BacktotheBasics answered this pretty well, but... the OR is busiest during the week during the day (starting at like 6:30). I imagine most anesthesiologists work during this time and then split the emergency/after hours time as call. How exactly that works will depend on the group/residency.

The path to medicine is hard, and it's unlikely to get significantly easier in the next several years. We do hold people's lives in our hands. There is a very real risk of burnout.

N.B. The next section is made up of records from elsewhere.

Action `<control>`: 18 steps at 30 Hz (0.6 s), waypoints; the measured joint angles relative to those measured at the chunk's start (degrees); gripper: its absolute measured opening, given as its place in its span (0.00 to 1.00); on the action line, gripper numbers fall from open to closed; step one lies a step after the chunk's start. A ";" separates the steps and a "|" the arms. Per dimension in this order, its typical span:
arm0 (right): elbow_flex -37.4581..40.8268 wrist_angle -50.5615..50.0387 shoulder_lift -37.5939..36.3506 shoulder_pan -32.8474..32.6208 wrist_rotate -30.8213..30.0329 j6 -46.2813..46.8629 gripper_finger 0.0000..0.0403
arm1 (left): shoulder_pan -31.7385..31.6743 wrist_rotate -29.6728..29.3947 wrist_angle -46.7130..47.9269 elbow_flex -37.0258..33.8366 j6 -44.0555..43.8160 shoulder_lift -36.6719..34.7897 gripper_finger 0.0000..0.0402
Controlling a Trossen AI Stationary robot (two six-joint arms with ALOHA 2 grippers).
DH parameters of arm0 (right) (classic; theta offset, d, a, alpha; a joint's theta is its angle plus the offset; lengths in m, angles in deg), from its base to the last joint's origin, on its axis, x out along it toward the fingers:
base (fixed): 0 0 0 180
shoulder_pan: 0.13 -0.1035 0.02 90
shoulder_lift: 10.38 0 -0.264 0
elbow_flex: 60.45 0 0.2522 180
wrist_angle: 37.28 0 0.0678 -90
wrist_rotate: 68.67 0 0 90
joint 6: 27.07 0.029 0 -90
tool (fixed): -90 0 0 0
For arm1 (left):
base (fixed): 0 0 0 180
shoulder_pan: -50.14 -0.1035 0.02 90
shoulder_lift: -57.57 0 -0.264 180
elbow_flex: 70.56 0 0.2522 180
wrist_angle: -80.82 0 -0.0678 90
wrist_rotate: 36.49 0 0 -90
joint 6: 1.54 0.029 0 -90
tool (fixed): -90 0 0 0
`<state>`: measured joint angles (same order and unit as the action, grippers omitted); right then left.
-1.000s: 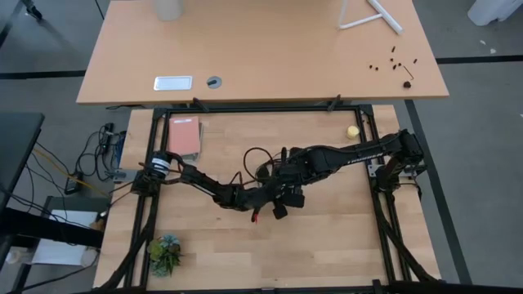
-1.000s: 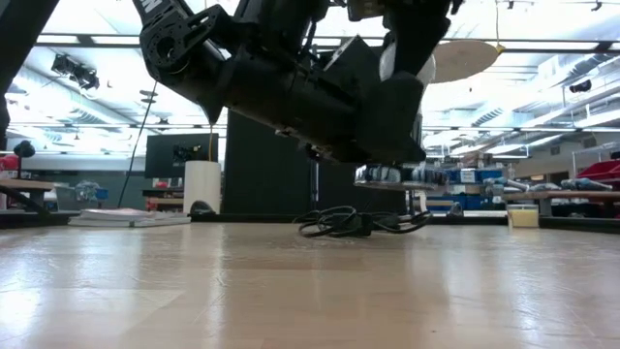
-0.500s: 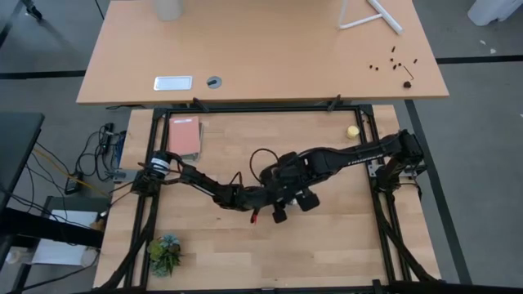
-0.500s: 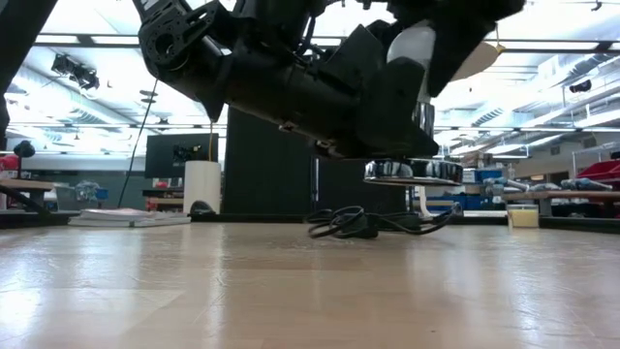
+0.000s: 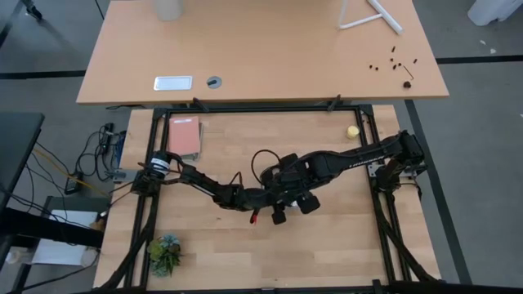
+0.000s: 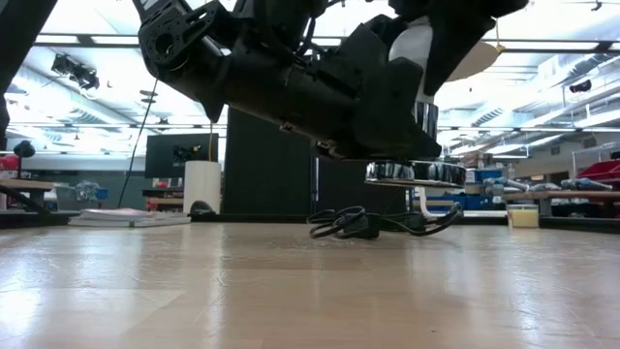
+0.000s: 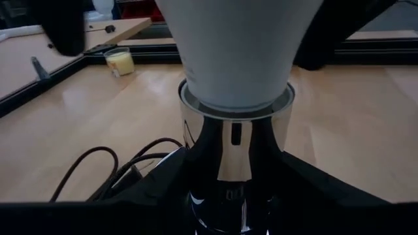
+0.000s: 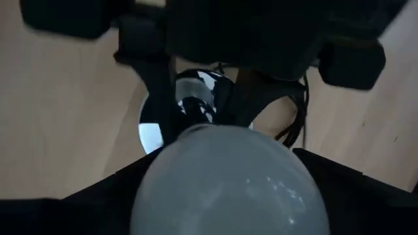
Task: Screw lightbulb
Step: Insert the lightbulb into the lamp
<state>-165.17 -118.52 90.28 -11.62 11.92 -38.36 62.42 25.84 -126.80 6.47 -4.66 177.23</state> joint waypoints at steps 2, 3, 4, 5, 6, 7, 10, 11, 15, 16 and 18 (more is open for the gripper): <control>0.00 0.34 0.00 0.00 -0.14 3.45 0.79 | 0.00 -0.69 0.00 0.00 -0.22 0.00 0.49; 0.00 0.63 0.00 0.00 -0.51 5.19 0.78 | 0.00 -1.00 0.00 0.00 -0.30 0.00 0.49; 0.00 1.03 0.00 -0.02 -0.96 6.88 0.78 | 0.00 -1.17 0.00 0.00 -0.33 0.00 0.49; 0.00 1.57 0.00 -0.02 -1.43 8.55 0.77 | -0.02 -1.26 -0.01 0.00 -0.34 0.00 0.49; 0.00 2.38 0.00 -0.02 -1.84 10.16 0.77 | -0.04 -1.36 0.00 0.00 -0.36 0.00 0.49; 0.00 3.29 0.00 0.00 -2.43 11.53 0.76 | -0.04 -1.41 -0.01 0.00 -0.40 0.00 0.49; 0.00 5.21 0.00 -0.06 -5.65 14.91 0.75 | -0.05 -1.69 -0.30 0.00 -0.75 0.00 0.49; 0.00 5.78 0.00 -0.08 -6.83 15.99 0.75 | -0.09 -1.70 -0.44 0.00 -0.78 0.00 0.49; 0.00 7.59 0.00 0.00 -5.52 17.15 0.74 | -0.07 -1.64 -0.44 -0.02 -0.70 0.00 0.49; 0.00 7.98 0.00 -0.02 -3.90 16.79 0.74 | -0.03 -1.55 -0.41 -0.02 -0.62 0.00 0.49; 0.00 8.63 0.00 -0.28 -1.46 15.94 0.74 | 0.12 -1.35 -0.42 -0.02 -0.52 0.00 0.49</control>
<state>-165.17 -109.89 90.28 -11.90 10.46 -22.42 62.54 24.49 -127.22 6.44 -5.18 177.23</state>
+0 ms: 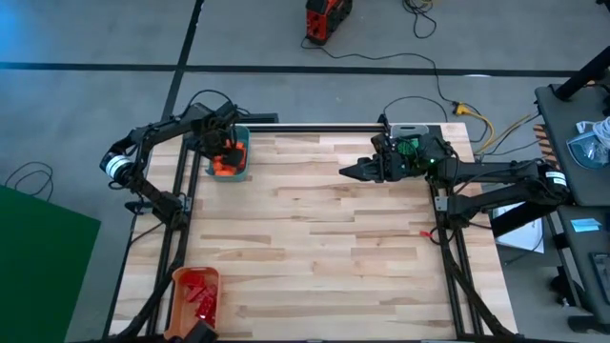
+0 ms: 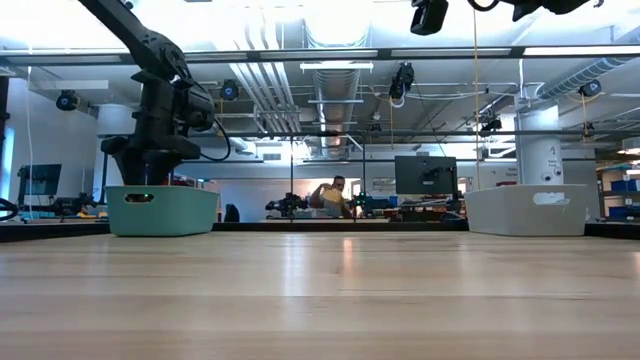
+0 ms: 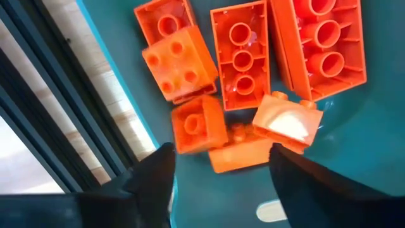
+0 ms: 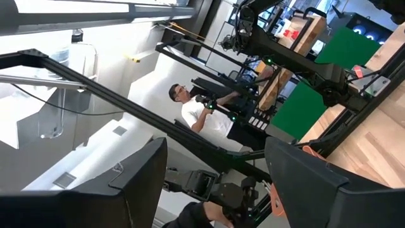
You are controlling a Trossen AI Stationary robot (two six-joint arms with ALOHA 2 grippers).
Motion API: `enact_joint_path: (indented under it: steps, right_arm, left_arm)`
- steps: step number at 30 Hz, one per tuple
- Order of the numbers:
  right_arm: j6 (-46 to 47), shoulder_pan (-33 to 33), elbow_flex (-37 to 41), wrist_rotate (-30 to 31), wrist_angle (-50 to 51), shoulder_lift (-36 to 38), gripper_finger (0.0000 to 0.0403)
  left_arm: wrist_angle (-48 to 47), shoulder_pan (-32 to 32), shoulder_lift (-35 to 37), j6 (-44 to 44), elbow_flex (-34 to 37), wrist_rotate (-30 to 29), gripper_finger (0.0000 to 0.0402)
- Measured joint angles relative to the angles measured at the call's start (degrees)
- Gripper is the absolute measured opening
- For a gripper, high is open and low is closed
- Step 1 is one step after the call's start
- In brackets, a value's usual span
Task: Sort blocks
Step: Return to Home Position
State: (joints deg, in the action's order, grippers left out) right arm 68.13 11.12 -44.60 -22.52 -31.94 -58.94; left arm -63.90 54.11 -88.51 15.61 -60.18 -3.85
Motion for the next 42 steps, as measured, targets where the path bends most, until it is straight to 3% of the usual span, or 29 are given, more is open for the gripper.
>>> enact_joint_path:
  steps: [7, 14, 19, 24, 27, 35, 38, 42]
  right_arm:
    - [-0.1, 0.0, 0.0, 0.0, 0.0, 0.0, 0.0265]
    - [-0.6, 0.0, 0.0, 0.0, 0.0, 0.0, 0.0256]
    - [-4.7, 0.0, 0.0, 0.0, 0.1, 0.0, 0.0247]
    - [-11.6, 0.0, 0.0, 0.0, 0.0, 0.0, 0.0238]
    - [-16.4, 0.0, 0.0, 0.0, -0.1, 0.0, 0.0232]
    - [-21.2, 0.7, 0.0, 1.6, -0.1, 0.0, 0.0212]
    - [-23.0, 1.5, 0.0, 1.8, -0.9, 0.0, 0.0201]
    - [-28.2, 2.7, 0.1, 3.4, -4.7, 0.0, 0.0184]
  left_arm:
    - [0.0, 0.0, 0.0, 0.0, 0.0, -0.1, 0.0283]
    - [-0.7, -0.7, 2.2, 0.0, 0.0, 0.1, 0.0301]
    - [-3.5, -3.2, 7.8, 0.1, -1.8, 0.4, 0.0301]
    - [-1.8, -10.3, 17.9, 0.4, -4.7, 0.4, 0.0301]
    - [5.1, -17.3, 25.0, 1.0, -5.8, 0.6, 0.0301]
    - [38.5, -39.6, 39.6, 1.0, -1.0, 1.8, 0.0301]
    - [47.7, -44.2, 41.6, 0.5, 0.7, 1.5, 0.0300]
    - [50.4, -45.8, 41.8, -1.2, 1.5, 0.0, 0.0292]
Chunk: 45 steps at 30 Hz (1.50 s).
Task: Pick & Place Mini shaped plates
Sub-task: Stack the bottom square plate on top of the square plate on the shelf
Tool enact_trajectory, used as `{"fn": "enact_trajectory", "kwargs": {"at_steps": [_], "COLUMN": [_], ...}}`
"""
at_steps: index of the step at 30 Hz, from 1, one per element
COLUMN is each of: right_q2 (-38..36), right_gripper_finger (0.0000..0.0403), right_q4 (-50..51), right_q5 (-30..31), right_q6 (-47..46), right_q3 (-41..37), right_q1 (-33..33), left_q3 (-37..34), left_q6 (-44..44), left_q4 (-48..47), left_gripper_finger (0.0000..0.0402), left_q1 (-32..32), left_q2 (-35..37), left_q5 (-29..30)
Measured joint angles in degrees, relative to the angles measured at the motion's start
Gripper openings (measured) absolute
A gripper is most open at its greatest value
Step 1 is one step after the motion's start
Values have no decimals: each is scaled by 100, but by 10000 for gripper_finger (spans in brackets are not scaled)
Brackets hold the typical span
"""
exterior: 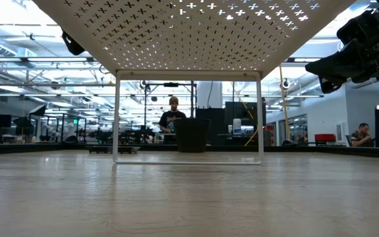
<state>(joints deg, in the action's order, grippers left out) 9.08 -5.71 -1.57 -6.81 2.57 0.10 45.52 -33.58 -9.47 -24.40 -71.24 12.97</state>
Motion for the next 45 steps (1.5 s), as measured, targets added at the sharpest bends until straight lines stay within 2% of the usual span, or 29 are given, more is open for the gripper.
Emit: {"fn": "enact_trajectory", "kwargs": {"at_steps": [16,28,35,45], "right_q2": [0,-2,-2,-2], "right_gripper_finger": [0,0,0,0], "right_q4": [1,-1,0,0], "right_q5": [0,-1,-1,-1], "right_q6": [0,-2,-1,-1], "right_q3": [0,0,0,0], "right_q1": [-2,-2,-1,-1], "left_q3": [0,-4,-4,-4], "left_q6": [-13,-98,2,247], "left_q4": [123,355,355,370], "left_gripper_finger": [150,150,149,149], "left_q1": [2,169,199,192], "left_q2": [0,-319,-326,-289], "left_q5": [-51,-148,-391,-402]}}
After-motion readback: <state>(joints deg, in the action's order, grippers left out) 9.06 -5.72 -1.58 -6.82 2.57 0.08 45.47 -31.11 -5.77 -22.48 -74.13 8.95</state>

Would I follow the same path knowing what I know now? Yes. I find great meaning in my work. Could you pay me to go back to residency again? Nope. Not in a million years.
 
BacktotheBasics answered this pretty well, but... the OR is busiest during the week during the day (starting at like 6:30). I imagine most anesthesiologists work during this time and then split the emergency/after hours time as call. How exactly that works will depend on the group/residency.

The path to medicine is hard, and it's unlikely to get significantly easier in the next several years. We do hold people's lives in our hands. There is a very real risk of burnout.

Would I follow the same path knowing what I know now? Yes. I find great meaning in my work. Could you pay me to go back to residency again? Nope. Not in a million years.
Some anesthesia residencies pay $75-100/hr for staying after 5-6pm and for internal moonlighting on the weekends. This is pretty amazing to me, since staying late in surgery is a given, and you definitely don't get paid more.